- The task
Starting at the first line of the data below, repeat each line word for word up to and including the line with "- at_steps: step".

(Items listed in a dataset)
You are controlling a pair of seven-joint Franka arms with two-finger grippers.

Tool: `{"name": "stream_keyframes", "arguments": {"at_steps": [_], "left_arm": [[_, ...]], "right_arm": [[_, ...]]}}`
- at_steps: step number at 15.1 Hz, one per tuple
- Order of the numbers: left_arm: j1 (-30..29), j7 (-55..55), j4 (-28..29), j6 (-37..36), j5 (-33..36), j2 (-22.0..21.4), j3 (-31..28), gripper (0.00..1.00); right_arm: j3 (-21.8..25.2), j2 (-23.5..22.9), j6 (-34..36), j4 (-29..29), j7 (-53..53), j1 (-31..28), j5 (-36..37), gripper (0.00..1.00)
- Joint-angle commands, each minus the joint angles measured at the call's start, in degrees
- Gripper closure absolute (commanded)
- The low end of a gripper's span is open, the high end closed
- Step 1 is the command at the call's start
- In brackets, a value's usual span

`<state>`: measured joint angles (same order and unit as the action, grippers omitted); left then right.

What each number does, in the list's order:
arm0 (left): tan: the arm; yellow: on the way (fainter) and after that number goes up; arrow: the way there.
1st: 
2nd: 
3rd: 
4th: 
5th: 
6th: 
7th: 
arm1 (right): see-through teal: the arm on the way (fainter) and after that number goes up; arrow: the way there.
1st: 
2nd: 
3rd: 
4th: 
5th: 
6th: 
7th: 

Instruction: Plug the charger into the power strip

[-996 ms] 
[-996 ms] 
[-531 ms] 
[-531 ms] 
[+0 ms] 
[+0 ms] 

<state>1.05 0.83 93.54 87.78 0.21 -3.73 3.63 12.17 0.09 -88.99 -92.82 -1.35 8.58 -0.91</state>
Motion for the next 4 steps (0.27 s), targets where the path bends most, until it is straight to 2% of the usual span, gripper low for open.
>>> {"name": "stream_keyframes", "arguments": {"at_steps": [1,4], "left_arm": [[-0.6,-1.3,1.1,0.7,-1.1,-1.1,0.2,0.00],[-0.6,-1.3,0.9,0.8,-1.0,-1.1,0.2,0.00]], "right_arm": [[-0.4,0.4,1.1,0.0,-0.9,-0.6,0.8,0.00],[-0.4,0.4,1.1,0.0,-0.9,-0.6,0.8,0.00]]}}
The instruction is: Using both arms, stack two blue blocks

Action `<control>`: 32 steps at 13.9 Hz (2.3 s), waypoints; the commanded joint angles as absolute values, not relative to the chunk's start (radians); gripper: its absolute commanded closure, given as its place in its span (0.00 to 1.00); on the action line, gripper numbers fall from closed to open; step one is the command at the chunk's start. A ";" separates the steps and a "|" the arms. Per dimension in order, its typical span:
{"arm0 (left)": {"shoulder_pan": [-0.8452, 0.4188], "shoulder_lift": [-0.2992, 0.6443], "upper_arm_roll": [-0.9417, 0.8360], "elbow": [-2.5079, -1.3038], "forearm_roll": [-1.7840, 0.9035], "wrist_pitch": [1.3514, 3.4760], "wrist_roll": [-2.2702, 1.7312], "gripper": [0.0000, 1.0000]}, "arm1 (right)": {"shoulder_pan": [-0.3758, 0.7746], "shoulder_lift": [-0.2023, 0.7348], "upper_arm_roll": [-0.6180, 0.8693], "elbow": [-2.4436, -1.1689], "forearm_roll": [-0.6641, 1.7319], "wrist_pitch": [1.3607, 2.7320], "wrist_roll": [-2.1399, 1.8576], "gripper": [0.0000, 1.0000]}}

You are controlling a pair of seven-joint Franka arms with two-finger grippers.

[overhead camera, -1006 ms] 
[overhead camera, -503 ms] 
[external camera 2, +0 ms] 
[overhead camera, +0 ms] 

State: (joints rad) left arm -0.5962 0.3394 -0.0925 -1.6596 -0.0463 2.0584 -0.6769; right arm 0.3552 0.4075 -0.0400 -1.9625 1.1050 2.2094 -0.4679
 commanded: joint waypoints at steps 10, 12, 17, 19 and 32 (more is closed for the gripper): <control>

- Output for this task
You are controlling a pair of seven-joint Franka arms with two-finger grippers.

Tool: `{"name": "stream_keyframes", "arguments": {"at_steps": [_], "left_arm": [[_, ...]], "right_arm": [[_, ...]]}}`
- at_steps: step number at 15.1 Hz, one per tuple

That wraps up the answer.